İnanmak başarmanın yarısıdır. Yaşamımızın içinde birçok kez duyarız bu kelimeyi. İnanmak bir eylem olarak tanımlanır. Bunun için en başta iç motivasyona ve kararlı olmaya ihtiyacımız var. Yaşam suda başlamış, ilk canlıların 3 yüz milyon yıl önce okyanustan yeryüzüne geçtiği ve günümüze kadar inançlarıyla gelindiği düşünülür. İnanç, gerçekte kesin olan bir şeyin kanıtlanması için teorik kanıtlar olsun veya olmasın bir kişinin zihninde oluşan duruma verilen isim ve bir eylem biçimidir. İnanmak ve sonuna kadar sonsuz bir inanç ile arzu edilen hedefe gitmek çok muhteşem bir duygu bütünlüğü oluşturur. İnanç kaybolduğunda, insanın yaşam duygusu da kaybolur. İnsan yaşamının her alanında bu eyleme ihtiyaç duyar. Her insanda farklılıklar gösteren inanç, evren ile kişi arasında bir enerjiye dönüşür.

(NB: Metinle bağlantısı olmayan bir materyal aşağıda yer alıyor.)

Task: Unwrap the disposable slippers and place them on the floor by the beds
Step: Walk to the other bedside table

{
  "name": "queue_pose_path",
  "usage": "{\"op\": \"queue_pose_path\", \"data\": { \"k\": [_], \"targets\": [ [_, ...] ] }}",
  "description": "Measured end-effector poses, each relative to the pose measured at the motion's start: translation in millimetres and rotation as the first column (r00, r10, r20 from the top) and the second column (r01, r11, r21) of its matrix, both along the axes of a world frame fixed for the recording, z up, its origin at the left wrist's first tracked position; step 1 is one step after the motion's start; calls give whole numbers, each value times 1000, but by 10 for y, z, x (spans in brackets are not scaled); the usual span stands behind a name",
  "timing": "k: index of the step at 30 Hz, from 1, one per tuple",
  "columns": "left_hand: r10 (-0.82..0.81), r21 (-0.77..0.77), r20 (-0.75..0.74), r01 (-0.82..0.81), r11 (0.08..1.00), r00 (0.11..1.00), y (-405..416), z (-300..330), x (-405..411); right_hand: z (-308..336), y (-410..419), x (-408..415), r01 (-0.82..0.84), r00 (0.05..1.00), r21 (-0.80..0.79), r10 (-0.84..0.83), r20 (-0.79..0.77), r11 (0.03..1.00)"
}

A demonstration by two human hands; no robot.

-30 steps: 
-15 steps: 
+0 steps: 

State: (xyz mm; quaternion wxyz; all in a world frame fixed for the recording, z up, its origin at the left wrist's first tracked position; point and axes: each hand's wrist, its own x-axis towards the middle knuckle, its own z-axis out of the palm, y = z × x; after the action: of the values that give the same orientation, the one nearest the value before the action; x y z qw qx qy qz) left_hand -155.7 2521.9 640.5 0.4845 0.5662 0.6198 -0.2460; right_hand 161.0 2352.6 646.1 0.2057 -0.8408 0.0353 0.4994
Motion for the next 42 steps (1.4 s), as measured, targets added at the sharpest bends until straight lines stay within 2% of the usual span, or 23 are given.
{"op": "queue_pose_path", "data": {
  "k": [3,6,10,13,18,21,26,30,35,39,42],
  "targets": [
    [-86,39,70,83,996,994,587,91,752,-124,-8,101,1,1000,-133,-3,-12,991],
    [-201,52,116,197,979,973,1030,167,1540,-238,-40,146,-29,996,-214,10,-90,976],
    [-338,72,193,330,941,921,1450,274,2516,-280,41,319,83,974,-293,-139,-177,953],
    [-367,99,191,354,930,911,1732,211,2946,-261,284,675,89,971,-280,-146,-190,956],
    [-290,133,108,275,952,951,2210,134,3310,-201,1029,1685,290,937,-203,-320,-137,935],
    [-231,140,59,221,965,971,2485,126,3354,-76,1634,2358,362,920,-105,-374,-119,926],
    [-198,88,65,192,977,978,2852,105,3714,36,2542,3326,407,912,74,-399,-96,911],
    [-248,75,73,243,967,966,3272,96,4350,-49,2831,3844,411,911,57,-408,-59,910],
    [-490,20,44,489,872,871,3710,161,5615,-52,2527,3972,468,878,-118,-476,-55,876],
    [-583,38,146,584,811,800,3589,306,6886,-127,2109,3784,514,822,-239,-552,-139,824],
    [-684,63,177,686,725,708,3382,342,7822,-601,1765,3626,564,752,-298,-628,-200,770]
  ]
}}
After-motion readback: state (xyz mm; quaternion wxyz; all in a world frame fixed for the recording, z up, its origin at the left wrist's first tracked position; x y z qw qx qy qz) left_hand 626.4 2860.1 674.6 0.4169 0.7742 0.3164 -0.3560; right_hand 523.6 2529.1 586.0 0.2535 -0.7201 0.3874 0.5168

Öncelikle kendimize inanmalıyız ve kim olduğumuzun, ne yaptığımızın farkına varmalıyız. Her şeye rağmen küçük bir kıvılcımı yakmayı başarabilecek, umudu olacak, tüm zorluklara rağmen düştüğü yerden kalkmayı bilecek, başarısız olduğu zamanlarda bile başarılı olduğu günlerin empatisini yaparak yeniden taşları üst üste koymayı düşünecek ve ne olursa olsun daha iyi olacak diyerek yola koyulacak insan kendine inanan insandır. İnsan isterse, inanırsa başaramayacağı hiçbir şey yok. Bu bilince varıldığında sonuç alması kaçınılmaz olacak. Değişim kendimize inanmaktan, yüzleşmekten, tanımaktan başlar. Korkmadan istemek, düşsen de kalkmayı bilmek gerekir. Çünkü en büyük yolculuklar küçük bir adımla başlar.

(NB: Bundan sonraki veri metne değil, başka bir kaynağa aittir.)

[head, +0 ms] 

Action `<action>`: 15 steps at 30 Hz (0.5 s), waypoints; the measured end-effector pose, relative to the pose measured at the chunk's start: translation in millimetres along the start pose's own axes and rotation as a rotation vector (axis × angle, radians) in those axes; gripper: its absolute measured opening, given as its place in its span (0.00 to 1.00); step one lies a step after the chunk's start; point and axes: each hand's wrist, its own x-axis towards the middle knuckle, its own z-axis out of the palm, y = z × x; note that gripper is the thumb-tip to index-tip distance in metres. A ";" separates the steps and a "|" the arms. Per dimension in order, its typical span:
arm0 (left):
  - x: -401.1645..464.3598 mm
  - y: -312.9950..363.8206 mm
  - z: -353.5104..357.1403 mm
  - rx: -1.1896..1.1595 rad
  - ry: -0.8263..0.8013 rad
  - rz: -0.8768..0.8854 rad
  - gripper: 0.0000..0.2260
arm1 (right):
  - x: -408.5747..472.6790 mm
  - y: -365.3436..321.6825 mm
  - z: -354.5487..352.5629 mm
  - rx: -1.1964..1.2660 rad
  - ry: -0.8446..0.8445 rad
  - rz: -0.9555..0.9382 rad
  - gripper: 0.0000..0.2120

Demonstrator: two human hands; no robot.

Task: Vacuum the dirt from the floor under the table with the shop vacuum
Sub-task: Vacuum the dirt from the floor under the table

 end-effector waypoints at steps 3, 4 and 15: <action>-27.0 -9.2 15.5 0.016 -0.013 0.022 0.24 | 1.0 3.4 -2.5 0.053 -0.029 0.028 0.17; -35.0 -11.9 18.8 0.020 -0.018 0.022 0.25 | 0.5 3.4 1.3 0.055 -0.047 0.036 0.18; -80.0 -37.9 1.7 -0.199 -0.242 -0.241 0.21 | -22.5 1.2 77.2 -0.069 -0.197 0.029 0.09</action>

Sadece sözel olarak yapabilirim demek de yeterli olmayacaktır. Her anımızı o inanca endekslemeliyiz. “Ben bunu başarabilirim, inanıyorum, yapabilirim.” İnanmak, bu kadar ince biz çizgi gibi önemlidir hayatımızda.

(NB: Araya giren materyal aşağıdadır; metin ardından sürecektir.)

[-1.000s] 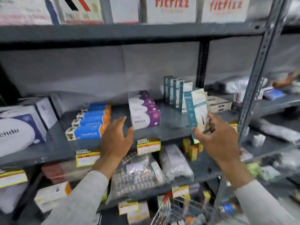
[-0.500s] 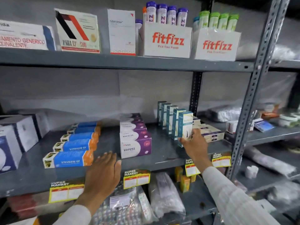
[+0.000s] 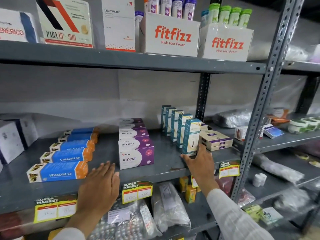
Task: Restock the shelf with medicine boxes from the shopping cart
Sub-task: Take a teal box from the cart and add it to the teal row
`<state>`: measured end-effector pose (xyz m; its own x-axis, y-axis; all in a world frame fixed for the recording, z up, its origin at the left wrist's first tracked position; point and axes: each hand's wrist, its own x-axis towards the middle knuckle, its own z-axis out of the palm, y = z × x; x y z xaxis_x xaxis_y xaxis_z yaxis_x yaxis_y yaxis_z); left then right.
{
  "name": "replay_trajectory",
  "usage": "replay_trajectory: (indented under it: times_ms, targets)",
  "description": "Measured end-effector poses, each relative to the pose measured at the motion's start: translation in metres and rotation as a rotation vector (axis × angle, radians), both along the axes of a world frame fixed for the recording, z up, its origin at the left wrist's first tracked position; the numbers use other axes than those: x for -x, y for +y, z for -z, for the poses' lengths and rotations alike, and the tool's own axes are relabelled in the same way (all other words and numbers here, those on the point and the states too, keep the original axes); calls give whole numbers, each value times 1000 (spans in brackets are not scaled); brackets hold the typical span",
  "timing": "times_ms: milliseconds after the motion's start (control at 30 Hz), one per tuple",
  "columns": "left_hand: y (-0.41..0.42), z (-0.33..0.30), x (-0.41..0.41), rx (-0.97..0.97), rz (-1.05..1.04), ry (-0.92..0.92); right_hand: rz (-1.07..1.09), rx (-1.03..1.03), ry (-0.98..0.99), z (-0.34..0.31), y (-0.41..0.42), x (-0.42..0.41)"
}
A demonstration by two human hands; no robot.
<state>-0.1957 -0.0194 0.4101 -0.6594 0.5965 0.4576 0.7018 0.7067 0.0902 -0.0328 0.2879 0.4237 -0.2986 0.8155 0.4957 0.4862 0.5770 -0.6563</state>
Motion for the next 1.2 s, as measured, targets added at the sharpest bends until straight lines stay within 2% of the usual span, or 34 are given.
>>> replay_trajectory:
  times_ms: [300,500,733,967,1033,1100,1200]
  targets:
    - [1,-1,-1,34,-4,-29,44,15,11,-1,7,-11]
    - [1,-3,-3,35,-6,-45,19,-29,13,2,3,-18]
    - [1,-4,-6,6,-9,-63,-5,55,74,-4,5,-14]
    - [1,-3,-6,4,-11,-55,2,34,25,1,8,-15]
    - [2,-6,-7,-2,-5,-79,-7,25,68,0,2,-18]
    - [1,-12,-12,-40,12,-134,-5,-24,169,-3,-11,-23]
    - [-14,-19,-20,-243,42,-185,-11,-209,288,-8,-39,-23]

Ne kadar zor olursa olsun, hedef ne kadar ulaşılmaz gözükürse gözüksün inancımızı sorgulamasına izin vermemeliyiz. Başarı her zaman kazanarak elde edilmez. Hedefe doğru tırmanmak gerekiyor. Zorluklar inancımızı kırmamalı ve bizi durdurmasına izin vermemeliyiz.
İşte inanç ve inanmak gücü tüm hayatımızı en önemli oranda şekillendiren kavramlardandır. İnanırsak mutlaka er ya da geç başarabiliriz. Entelektüel zeka dediğimiz IQ son derece gerekli ve yararlıdır. EQ dediğimiz duygusal zekâ da bir o kadar önemlidir.
İç sesimizin her dediğini yapamayız ama o sesi dinleyip akıl süzgecimizden geçirerek faydalı mı, zararlı mı olduğuna karar verip, zararlı olanları formatlayıp değiştirebiliriz. İçe yolculuk işitilmeyenleri işitmek, görünmeyenleri görmek, bilinmeyenleri bilmektir, perdenin arkasındakileri işitmek, görmek, bilmek içindir ve bunu başarmak ise en zorudur.
Kendine inanmak deli veya cahil cesareti değil, tam tersine büyük bir farkındalıkla gerçekleri gözleyebilmek, kendini geliştirmek, varsa eksiklerini giderebilmek yani yaşama her zaman daha dinamik olmayı sağlar. Bu durum canlılık ve pozitivizmi ortaya çıkarır.
İnançlar aynı zamanda insanların kültürel evriminin bir sonucu olarak ortaya çıkan düşünce sistemleridir. Ekim 2005’te, sadece Avusturalya’da görev yapan 70 bin bilim insanı, inançlara bağlı olarak geliştirilen yaradılışçılar ve akıllı tasarım gibi düşüncelerin bilimsel olmadığını ve kesinlikle bilim olarak öğretilmemesinin gerektiğini savunduklarını söyledikleri bir metne imza atmışlardır.